IEnumerable Distinct through a Func extension method


In a recent posting, available here, I tried to explain why the IEnumerable Distinct() method employs an IEqualityComparer implementation. In this posting I will provide a simple extension to IEnumerable for the Distinct() method that allows one to use a Func to determine a property on which the Distinct() method can operate.

The extension method approach provides a much simpler process for when distinct operations are needed on single property values.

Using the Product type outlined in the previous posting, this will allow the following Distinct() operation:

IEnumerable<Product> distinctProducts =
products.Distinct<Product, string>(prod => prod.UniqueIdentifier);


The UniqueIdentifier property is a read-only value that determines the product uniqueness:
public string UniqueIdentifier
{
get
{
if (this.ProductVersion == null)
{
return this.Reference;
}
else
{
return string.Format("{0}:{1}-{2:00}-{3:00}",
this.Reference,
this.ProductVersion.VersionName,
this.ProductVersion.VersionNumber,
this.ProductVersion.SubVersionNumber);
}
}
}

 
The complete implementation for this Distinct() extension method is as follows:
public static class EnumerableExtensions
{
public static IEnumerable<TSource> Distinct<TSource, TKey>(this IEnumerable<TSource> source, Func<TSource, TKey> getKey)
{
Dictionary<TKey, TSource> dictionary = new Dictionary<TKey, TSource>();

foreach (TSource item in source)
{
TKey key = getKey(item);
if (!dictionary.ContainsKey(key))
{
dictionary.Add(key, item);
}
}

return dictionary.Select(item => item.Value);
}
}

The Func in the Distinct() method calls provide a mapping from the source type, TSource, to the property type, TKey, on which the distinct comparisons will be performed.

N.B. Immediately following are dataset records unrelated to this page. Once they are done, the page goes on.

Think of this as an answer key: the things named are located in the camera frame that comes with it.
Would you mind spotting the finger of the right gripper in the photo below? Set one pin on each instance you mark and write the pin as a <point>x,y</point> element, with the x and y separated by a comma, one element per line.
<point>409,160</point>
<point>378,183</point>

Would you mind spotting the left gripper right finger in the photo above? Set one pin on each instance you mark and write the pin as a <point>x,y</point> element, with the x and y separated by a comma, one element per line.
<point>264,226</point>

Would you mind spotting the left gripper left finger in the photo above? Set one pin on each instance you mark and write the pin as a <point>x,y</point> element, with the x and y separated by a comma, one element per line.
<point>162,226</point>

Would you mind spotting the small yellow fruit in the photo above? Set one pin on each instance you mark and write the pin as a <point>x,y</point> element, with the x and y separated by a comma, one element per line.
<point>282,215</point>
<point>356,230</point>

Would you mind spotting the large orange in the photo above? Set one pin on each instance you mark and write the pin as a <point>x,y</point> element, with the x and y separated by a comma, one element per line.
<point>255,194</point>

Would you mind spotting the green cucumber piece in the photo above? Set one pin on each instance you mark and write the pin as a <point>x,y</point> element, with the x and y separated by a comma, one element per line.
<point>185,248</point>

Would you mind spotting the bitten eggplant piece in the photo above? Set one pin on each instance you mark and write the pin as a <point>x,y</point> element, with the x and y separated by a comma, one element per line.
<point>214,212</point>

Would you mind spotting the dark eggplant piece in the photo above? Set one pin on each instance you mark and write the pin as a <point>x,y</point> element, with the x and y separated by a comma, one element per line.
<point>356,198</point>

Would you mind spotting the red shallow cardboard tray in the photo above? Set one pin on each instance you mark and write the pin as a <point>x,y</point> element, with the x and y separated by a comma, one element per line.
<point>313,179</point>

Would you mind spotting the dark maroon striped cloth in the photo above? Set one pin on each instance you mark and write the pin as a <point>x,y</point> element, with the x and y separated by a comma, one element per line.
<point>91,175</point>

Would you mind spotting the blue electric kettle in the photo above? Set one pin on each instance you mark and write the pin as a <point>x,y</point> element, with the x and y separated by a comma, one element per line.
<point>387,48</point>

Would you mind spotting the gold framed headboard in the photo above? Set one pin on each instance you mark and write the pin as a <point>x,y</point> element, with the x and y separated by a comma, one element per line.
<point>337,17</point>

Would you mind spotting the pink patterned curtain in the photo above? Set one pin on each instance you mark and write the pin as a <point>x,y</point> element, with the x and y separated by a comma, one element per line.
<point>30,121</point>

In this implementation the determination of distinctness is made through the use of the Dictionary<TKey, TValue> generic class.

For each item in the Enumerable source a dictionary lookup is performed using the property value calculated in the Func expression. If no entry is found then the item is added to the dictionary, otherwise the duplicate item is skipped and the next item processed. Using this methodology, the dictionary will ultimately contain only distinct elements, accessible through the final Select() projection.

So how does the performance of the two options compare? As a comparison I executed 500,000 Distinct() method calls over a list containing 9 items with 3 duplicates. The IEqualityComparer approach took 2 seconds and the Func extension took 10 seconds; showing the hashing method is faster.

However if you just need to perform Distinct operations on single properties for small collections/lists, then the extension method is a much simpler programmatic approach; with reasonable performance.

Hopefully you will find this implementation useful.

Written by Carl Nolan

Comments (2)

  1. John Kraft says:

    Nice post.  Very helpful.  I've been looking at this issue for a while.  I used your solution, but made some minor changes. I don't know if you will find them useful at all.  If not, then just delete this

    1) I used the HashSet and it's built in features for the if statement.  It seems a little more light weight for me.  

    2) I used the yield return statement to return the item.  

    I executed the Dintinct() call, as you did, 500,000 times over your list of 9 items with 3 duplicates, and the total time was 3.9ms.  I must be running the test completely different, because that time is not even in the same ball park as yours.

    My code is as follows…

    public static class EnumerableExtensions

       {

           public static IEnumerable<TSource> Distinct<TSource, TKey>(this IEnumerable<TSource> source, Func<TSource, TKey> getKey)

           {

               HashSet<TKey> keys = new HashSet<TKey>();

               foreach (TSource item in source)

               {

                   TKey key = getKey(item);

                   if (keys.Add(key))

                   {

                       yield return item;

                   }

               }

           }

       }

  2. Carl Nolan says:

    The times you are seeing are probably due to deferred execution. Do a ToList of the result in your loop and you will see the times rise as it will force the Distinct to execute.

    I did have a yield solution for an IList and i always got about 4ms execution.